The nation’s switch from a “streets are for people, not cars” mentality to a “people are in the way of cars” mentality was hilarious — though accurately — satirized by Adam Conover on his show, “Adam Ruins Everything”:
From then on, engineers reconceived roadways to prioritize the speed of vehicles, as Peter Norton pointed out repeatedly in his book, “Fighting Traffic: The Dawn of the Motor Age in the American City” (MIT Press, 2011), and the nation created tens of thousands of miles of interstate highways.
Of course, Bliss’s death — which made newspapers from coast to coast — had nothing to do with “jaywalking,” but with basic road design. Before automobiles, the stretch of Central Park West was mostly traversed by trolleys and people using horses for locomotion, but that changed in the early part of the 20th century, as this historic shot shows:
Bliss alighted from a trolley that was heading in the direction of the cars in the photo above. But another vehicle blocked the curbside lane (ain’t it always the case?), so Smith, the taxi driver, veered into the center of the roadway, striking Bliss as he turned back towards the trolley to help his companion, who was identified only as a “Miss Lee.”
Even in 1899, the coverage showed that there are no accidents — just results of bad decisions by city planners and drivers.
“That section of Central Park West between 65th Street and 90th Street is known to drivers and motormen as ‘Dead Man’s Pass’ because of the accidents [sic] that happen there,” the Washington Times Herald reported.
The driver claimed he didn’t see Bliss step off the trolley — and by the time he did, it was too late to stop, the Brooklyn Times Union reported.

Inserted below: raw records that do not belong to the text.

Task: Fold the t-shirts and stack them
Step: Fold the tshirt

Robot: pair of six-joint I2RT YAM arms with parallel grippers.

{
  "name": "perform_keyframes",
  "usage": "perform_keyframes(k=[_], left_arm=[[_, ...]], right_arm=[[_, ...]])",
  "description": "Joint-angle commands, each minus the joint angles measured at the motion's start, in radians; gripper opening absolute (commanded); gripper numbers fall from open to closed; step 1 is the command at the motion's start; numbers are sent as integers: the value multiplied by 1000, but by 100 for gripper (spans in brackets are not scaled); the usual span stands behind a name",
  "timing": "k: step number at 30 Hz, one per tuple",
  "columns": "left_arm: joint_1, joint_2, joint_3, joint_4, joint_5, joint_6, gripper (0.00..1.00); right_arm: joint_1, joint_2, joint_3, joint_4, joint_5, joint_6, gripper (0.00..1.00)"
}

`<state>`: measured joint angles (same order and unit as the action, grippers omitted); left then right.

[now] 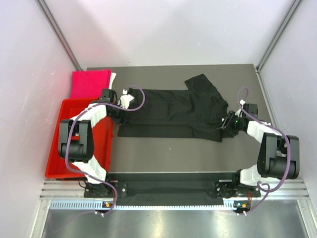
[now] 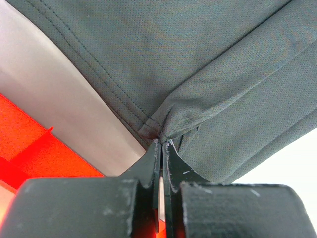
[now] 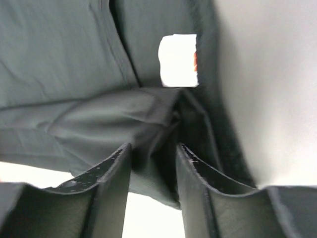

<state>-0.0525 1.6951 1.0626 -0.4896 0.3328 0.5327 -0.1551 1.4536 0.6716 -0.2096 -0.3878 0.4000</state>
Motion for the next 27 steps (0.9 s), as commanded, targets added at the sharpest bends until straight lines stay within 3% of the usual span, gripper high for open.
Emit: perform_keyframes(k=[1, 5, 11, 27], left_arm=[[-1, -32, 14, 25, 22, 0, 0], [-1, -34, 16, 23, 17, -3, 0], [-3, -19, 37, 49, -9, -42, 0], [-21, 41, 83, 92, -66, -79, 1]], right_arm=[[40, -39, -1, -4, 36, -15, 40], [40, -21, 23, -19, 124, -16, 0], [42, -52, 85, -11, 93, -4, 0], [42, 99, 180, 25, 64, -18, 0]])
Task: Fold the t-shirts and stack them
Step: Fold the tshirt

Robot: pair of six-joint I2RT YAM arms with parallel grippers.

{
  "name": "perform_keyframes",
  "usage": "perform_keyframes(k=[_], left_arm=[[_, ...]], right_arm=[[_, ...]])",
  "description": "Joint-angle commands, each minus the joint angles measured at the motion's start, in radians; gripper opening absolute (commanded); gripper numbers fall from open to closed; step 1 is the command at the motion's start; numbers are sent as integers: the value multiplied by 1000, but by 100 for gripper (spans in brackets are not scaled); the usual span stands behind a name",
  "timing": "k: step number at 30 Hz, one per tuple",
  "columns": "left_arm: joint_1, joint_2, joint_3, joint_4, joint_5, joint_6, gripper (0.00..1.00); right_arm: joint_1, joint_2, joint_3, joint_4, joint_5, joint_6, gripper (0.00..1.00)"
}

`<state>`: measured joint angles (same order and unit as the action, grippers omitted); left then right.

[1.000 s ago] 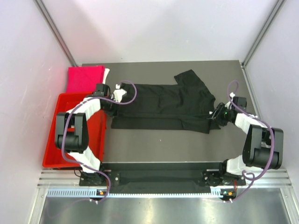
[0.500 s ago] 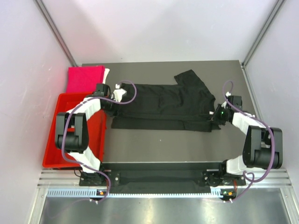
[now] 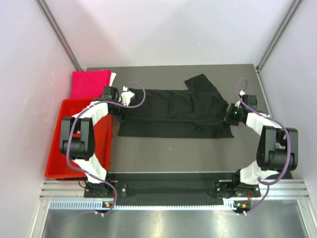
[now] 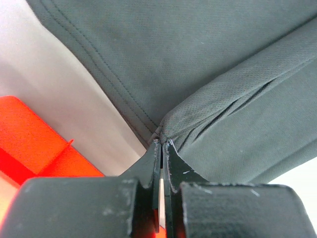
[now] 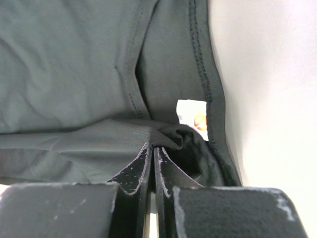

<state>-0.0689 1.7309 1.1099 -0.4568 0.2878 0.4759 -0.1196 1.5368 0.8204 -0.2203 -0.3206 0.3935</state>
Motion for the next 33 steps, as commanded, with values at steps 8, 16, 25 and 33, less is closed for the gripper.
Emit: perform_keyframes(k=[8, 16, 25, 33], left_arm=[[-11, -73, 18, 170, -107, -77, 43], [-97, -289, -116, 54, -1, 125, 47], [-241, -329, -360, 23, -128, 375, 57], [-241, -234, -389, 153, -216, 385, 59]], right_arm=[[6, 0, 79, -31, 118, -25, 51], [-26, -312, -107, -120, 348, 28, 57], [-29, -290, -205, -107, 278, 48, 55], [-41, -216, -256, -37, 255, 65, 48]])
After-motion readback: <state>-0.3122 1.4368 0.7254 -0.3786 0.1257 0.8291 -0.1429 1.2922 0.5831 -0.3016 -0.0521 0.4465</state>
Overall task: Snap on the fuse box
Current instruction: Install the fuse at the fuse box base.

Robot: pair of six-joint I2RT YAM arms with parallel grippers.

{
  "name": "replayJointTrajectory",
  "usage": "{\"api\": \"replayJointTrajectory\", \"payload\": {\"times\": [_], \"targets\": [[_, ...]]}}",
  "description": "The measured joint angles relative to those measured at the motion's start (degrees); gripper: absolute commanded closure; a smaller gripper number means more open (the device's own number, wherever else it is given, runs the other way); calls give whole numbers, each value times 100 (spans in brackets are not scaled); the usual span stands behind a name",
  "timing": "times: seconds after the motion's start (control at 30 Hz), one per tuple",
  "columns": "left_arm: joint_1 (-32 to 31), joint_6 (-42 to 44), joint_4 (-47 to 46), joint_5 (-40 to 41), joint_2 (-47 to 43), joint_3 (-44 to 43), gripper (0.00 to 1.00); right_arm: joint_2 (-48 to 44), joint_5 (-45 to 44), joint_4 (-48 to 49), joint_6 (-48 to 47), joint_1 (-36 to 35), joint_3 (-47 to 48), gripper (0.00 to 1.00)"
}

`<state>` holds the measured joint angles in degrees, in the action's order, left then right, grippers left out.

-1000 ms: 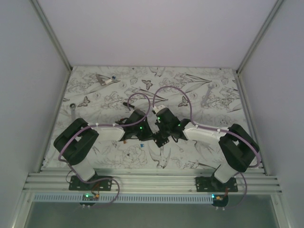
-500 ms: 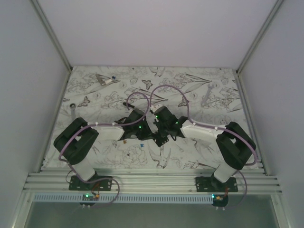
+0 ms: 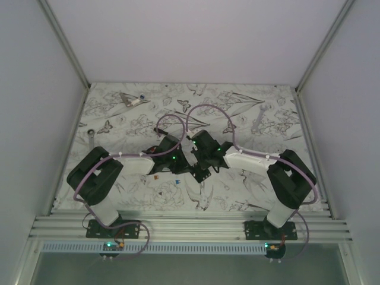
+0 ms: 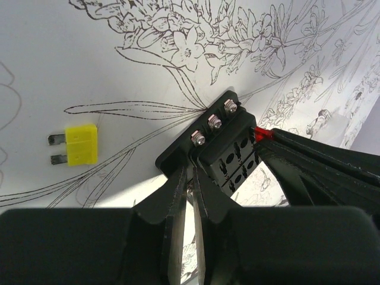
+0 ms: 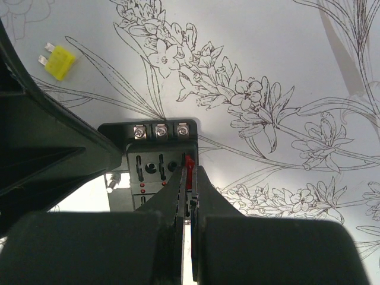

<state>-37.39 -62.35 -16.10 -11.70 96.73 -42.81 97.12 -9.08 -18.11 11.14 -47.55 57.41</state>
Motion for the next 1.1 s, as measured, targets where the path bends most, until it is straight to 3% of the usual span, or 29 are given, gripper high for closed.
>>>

None of the coverage documented Smith’s speed at the time of the crash.
The curiosity of Bliss’s death would quickly wear off. In 1910, the first year in which such statistics were kept, automobiles killed more than 100 pedestrians in New York City, a number that would double by 1912.
Now, we barely question pedestrian deaths, which most drivers and virtually all politicians treat as a cost of doing business in a bustling metropolis. In 1999, the city departments of Transportation and Parks held a commemoration at the corner of Central Park West and 74th Street, and put up a plaque in Bliss’s honor:
“This sign is erected to remember Mr. Bliss’s untimely death and to promote safety on our streets and highways,” the sign reads.
The city is not planning any commemoration today to mark the 125th anniversary. The Department of Transportation did not respond to a request for comment.